2. Dulu Banten agamanya Hindu-Buddha, apa yang menjadi faktor sehingga di
banten terkenal dengan muslimnya? Faktor apa yang paling berpengaruh?
Yang menjadi faktor sehingga di banten terkenal dengan muslimnya
adalah berdirinya Kerajaan Islam atau kesultanan Banten. Sekitar permulaan abad
ke 16, di daerah pesisir banten sudah ada sekelompok masyarakat yang menganut
islam yang dikenal sebagai wali berasal dari Cirebon yakni Sunan Gunug Jati dan
kemudian dilanjutkan oleh putranya Maulana Hasanudin untuk menyebarkan
secara perlahan-lahan. Banten adalah salah satu pusat perkembangan Islam,
karena Banten mempunyai peranan penting dalam tumbuh dan berkembangnya
Islam, khususnya di daerah Jakarta dan Jawa Barat dikarenakan letak geografisnya
yang sangat strategis sebagai kota pelabuhan.

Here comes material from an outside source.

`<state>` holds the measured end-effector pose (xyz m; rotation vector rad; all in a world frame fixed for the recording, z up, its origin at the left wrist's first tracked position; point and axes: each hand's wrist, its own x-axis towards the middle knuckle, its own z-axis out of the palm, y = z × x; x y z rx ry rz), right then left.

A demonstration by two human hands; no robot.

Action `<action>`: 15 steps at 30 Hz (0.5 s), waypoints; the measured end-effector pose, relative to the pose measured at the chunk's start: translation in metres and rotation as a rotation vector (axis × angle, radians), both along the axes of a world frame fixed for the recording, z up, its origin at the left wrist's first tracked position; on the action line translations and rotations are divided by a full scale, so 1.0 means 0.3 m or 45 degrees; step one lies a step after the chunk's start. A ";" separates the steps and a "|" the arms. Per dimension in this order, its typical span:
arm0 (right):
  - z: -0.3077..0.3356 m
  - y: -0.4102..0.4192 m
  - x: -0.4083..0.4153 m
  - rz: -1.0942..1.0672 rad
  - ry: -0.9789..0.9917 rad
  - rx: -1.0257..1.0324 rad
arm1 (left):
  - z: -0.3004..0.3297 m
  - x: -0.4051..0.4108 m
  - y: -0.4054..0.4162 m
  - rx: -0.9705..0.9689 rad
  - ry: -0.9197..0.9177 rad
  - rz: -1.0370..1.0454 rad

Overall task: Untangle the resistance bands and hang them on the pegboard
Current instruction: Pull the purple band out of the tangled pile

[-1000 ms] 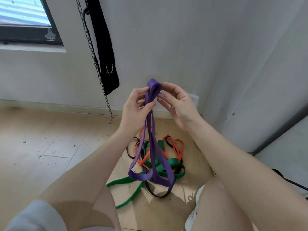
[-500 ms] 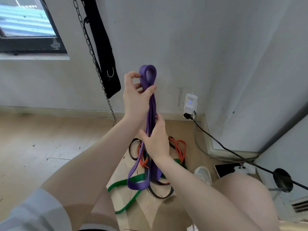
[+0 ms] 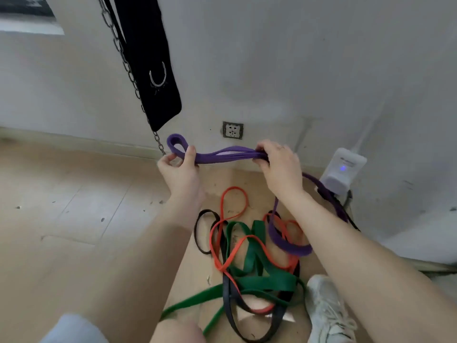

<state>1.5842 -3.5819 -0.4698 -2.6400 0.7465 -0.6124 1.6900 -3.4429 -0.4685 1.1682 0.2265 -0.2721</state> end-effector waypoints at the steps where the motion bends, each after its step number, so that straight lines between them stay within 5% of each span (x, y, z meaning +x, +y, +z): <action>1: -0.045 -0.040 0.075 0.041 0.100 -0.061 | -0.068 0.066 -0.027 -0.007 0.044 0.022; 8: -0.666 -0.130 0.448 0.276 0.777 -0.180 | -0.688 0.397 -0.139 0.228 0.340 0.124; 15: -1.028 -0.139 0.675 0.217 0.717 -0.108 | -1.024 0.620 -0.147 0.696 0.421 0.060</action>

3. Mengapa Suropati membantu Belanda namun mengkhianatinya kemudian?
Strategi apa yang Suropati pakai?
Untung Suropati adalah putera Bali yang menjadi prajurit kompeni di
Batavia. Ketika Untung Suropati mendapat tugas untuk memadamkan perlawanan
rakyat Banten, ia berhasil menangkap Pangeran Purbaya. Meskipun Untung
Suropati telah menangkap Pangeran Purbaya, ia tidak tega untuk membunuh
Purbaya sehingga dituduh sebagai pengecut oleh sesama opsir Belanda.
Selanjutnya, antara tahun 1686 sampai 1706, Untung Suropati dan kawan-
kawannya menyingkir ke Mataram dan bekerja sama dengan Sunan Mas atau
Amangkurat III untuk melakukan perlawanan terhadap kompeni Belanda (VOC)
dan membangun pertahanan yang berpusat di Pasuruan (Jawa Timur) dan
dinobatkan menjadi Adipati dengan gelar Aria Wiranegara.